» WORK ITEM:
From the entries below, return only the lines starting at the one that contains "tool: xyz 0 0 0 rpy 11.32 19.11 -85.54" and ending at the one that contains "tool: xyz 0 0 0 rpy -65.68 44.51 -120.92", exactly as they stand.

» SUPPLIED INFORMATION:
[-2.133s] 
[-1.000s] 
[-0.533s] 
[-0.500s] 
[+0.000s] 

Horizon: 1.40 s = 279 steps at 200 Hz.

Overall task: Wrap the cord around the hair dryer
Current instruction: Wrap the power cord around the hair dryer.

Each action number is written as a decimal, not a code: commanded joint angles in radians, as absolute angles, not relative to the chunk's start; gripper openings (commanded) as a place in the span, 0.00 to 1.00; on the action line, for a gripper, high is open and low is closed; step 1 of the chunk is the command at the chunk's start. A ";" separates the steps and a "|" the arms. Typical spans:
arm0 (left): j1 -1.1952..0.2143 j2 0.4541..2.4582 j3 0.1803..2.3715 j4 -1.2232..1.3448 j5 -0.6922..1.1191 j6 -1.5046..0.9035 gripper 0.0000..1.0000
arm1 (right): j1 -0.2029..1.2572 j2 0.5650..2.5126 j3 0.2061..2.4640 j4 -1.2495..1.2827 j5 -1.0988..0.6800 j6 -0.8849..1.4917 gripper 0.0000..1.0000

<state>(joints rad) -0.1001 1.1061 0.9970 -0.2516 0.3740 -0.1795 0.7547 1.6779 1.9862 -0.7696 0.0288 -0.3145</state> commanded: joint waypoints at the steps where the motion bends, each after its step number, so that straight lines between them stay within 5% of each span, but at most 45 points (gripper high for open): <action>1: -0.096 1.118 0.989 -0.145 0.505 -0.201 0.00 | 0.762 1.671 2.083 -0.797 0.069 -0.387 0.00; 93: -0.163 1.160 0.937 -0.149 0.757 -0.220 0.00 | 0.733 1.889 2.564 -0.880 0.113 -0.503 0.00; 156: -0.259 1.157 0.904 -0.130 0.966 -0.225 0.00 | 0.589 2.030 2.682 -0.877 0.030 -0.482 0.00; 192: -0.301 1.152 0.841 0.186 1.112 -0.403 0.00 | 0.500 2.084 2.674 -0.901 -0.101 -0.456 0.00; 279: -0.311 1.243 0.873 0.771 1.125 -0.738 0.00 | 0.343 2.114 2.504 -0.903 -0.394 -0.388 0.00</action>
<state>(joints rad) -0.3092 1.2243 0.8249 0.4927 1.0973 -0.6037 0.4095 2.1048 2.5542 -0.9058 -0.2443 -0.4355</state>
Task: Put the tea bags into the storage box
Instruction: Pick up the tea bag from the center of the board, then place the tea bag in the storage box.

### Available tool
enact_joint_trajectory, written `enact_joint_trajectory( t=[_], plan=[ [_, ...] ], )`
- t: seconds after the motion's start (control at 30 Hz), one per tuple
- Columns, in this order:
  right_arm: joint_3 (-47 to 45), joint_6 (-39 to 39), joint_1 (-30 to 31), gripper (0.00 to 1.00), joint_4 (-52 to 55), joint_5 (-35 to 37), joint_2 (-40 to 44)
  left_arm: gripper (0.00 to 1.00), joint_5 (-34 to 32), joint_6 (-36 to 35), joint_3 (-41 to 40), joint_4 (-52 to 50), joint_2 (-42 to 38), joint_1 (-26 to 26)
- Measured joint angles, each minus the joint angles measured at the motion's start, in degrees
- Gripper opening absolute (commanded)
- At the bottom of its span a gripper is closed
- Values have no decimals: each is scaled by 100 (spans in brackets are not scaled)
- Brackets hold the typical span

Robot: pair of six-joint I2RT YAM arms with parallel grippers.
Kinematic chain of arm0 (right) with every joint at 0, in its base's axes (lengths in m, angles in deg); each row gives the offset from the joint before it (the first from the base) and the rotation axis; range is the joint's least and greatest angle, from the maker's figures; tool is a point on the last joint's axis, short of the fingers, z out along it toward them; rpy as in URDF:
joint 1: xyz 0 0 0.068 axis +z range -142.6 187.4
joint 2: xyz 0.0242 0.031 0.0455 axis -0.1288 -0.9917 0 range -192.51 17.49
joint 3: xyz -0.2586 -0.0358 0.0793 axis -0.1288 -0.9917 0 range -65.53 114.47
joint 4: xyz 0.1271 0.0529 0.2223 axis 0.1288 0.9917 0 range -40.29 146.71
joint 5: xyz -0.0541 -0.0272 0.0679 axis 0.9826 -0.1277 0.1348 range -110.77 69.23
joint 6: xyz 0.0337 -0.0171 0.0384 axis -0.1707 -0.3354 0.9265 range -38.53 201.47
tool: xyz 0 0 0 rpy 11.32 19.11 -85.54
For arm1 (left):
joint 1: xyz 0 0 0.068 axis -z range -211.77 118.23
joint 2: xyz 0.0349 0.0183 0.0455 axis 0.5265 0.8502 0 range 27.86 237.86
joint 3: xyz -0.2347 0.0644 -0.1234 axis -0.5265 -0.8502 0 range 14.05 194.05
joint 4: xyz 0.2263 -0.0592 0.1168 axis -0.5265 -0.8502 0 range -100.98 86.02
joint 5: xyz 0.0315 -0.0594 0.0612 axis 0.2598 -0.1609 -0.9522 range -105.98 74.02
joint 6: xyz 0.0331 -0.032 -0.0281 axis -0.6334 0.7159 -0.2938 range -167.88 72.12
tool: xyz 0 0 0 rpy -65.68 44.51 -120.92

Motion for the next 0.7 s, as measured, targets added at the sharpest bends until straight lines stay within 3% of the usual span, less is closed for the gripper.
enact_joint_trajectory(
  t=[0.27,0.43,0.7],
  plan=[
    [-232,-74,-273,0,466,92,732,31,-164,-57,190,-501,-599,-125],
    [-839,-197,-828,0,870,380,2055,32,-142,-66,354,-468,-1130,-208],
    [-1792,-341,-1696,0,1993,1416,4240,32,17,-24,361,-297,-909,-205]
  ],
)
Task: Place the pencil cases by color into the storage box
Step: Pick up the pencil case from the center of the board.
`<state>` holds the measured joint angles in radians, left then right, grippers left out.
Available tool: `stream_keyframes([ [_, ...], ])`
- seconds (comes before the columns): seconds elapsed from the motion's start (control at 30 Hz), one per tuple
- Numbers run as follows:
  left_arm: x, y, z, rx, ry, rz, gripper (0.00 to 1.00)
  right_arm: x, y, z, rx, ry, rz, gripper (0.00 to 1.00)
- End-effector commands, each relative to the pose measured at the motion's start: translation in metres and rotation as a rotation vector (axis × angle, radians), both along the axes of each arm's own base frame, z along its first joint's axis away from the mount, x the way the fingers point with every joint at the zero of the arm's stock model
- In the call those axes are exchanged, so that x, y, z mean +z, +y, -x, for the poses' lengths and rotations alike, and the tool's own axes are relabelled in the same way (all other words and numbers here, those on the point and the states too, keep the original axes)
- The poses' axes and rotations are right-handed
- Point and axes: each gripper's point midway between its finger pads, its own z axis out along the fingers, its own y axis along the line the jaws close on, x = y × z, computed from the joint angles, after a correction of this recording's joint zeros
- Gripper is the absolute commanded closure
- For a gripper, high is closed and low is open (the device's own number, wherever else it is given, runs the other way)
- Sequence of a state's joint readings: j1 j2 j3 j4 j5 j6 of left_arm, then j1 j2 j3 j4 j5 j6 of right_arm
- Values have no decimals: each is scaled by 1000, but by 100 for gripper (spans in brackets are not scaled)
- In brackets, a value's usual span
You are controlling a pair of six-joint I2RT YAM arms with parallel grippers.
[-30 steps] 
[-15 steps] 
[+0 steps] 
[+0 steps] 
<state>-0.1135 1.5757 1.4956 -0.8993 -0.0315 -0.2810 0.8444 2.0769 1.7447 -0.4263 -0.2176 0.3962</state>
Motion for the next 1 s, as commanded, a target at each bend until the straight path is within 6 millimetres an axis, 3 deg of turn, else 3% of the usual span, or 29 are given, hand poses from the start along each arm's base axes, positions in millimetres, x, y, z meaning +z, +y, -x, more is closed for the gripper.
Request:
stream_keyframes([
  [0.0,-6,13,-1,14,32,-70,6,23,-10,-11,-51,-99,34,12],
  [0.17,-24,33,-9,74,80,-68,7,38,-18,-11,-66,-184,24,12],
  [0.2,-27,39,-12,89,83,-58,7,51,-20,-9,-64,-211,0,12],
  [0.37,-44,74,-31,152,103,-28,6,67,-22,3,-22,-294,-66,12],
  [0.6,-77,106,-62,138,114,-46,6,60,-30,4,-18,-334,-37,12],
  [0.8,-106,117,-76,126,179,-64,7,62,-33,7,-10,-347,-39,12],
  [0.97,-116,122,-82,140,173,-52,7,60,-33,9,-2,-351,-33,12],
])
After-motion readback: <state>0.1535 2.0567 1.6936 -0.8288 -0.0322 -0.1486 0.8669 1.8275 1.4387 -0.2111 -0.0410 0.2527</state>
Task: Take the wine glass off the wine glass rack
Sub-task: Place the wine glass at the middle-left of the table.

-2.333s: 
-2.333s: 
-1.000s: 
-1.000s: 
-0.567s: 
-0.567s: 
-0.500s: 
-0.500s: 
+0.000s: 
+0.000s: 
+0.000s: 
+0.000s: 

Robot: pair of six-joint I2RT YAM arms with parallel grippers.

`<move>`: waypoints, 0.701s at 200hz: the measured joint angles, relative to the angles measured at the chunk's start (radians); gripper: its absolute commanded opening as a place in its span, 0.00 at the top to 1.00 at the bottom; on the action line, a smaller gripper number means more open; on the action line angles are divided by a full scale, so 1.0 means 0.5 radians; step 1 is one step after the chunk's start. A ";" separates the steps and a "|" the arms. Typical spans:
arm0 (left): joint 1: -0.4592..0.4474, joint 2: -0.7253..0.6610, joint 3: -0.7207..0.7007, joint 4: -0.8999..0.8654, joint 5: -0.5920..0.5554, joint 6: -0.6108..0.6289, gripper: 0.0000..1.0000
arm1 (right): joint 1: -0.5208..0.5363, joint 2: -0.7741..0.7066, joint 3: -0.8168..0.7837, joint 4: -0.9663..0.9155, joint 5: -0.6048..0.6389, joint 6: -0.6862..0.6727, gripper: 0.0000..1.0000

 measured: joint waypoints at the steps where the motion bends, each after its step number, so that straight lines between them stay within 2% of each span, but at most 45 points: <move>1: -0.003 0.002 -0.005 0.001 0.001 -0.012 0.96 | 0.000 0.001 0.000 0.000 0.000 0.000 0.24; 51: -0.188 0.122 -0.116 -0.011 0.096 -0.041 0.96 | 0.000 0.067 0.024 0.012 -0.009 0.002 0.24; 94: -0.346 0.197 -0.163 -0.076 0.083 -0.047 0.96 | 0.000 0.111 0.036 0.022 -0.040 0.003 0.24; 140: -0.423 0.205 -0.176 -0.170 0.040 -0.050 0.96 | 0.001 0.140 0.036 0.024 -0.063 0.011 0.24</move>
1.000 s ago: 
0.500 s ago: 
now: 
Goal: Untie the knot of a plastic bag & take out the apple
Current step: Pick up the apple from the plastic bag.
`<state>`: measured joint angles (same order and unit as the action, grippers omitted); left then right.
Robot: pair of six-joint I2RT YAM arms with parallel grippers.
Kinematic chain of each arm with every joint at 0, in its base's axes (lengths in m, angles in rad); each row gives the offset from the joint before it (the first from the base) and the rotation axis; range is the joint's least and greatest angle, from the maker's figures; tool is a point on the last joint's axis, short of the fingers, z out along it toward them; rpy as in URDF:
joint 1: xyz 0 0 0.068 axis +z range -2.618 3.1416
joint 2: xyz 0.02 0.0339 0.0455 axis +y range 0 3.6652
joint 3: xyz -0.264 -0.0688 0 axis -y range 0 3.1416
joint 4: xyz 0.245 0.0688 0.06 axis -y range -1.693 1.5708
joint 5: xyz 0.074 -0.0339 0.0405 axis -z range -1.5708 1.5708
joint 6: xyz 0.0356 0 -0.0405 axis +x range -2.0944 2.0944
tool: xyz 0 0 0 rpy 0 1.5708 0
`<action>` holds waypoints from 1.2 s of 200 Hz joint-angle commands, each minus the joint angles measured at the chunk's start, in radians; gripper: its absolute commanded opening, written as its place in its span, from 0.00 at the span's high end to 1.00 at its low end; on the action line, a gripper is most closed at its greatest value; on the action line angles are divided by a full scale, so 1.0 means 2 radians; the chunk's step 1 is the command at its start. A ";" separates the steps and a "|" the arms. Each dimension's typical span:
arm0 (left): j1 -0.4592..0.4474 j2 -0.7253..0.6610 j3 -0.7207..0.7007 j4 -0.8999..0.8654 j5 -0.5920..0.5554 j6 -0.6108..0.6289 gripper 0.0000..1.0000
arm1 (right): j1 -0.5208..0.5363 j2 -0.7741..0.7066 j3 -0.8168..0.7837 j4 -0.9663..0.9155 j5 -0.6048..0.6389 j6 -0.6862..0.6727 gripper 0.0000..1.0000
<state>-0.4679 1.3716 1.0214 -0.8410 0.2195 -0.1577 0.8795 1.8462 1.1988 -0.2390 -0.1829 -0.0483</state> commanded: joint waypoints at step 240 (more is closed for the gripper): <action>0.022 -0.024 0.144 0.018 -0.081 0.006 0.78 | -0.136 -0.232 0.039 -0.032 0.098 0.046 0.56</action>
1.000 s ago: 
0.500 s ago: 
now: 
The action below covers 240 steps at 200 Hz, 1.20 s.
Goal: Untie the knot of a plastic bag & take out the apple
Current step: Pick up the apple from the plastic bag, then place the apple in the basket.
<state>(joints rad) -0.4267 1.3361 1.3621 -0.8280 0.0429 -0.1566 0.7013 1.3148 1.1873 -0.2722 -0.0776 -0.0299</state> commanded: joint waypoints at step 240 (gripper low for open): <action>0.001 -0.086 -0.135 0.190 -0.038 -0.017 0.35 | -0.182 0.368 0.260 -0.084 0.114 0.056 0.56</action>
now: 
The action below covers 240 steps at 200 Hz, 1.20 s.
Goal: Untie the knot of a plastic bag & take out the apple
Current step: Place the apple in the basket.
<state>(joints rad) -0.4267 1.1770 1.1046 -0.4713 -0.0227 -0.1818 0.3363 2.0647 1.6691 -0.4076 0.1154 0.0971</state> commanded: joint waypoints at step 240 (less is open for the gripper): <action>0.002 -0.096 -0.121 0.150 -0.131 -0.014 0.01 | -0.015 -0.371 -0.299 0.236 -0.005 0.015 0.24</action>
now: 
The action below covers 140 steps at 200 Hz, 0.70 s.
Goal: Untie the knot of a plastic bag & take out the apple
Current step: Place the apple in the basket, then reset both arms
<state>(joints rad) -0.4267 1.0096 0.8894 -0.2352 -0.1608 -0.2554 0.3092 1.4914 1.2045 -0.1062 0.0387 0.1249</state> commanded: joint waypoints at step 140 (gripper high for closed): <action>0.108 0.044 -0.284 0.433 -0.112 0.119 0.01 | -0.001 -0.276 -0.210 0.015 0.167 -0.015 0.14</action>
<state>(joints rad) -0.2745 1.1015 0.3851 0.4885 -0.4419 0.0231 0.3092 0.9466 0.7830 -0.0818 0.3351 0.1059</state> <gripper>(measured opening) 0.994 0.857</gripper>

» SOLUTION:
tool: xyz 0 0 0 rpy 11.32 19.11 -85.54
For arm1 (left):
joint 1: xyz 0 0 0.068 axis -z range -211.77 118.23
joint 2: xyz 0.0349 0.0183 0.0455 axis 0.5265 0.8502 0 range 27.86 237.86
joint 3: xyz -0.2347 0.0644 -0.1234 axis -0.5265 -0.8502 0 range 14.05 194.05
joint 4: xyz 0.2263 -0.0592 0.1168 axis -0.5265 -0.8502 0 range -100.98 86.02
joint 5: xyz 0.0315 -0.0594 0.0612 axis 0.2598 -0.1609 -0.9522 range -105.98 74.02
joint 6: xyz 0.0331 -0.032 -0.0281 axis -0.6334 0.7159 -0.2938 range -167.88 72.12
tool: xyz 0 0 0 rpy -65.68 44.51 -120.92

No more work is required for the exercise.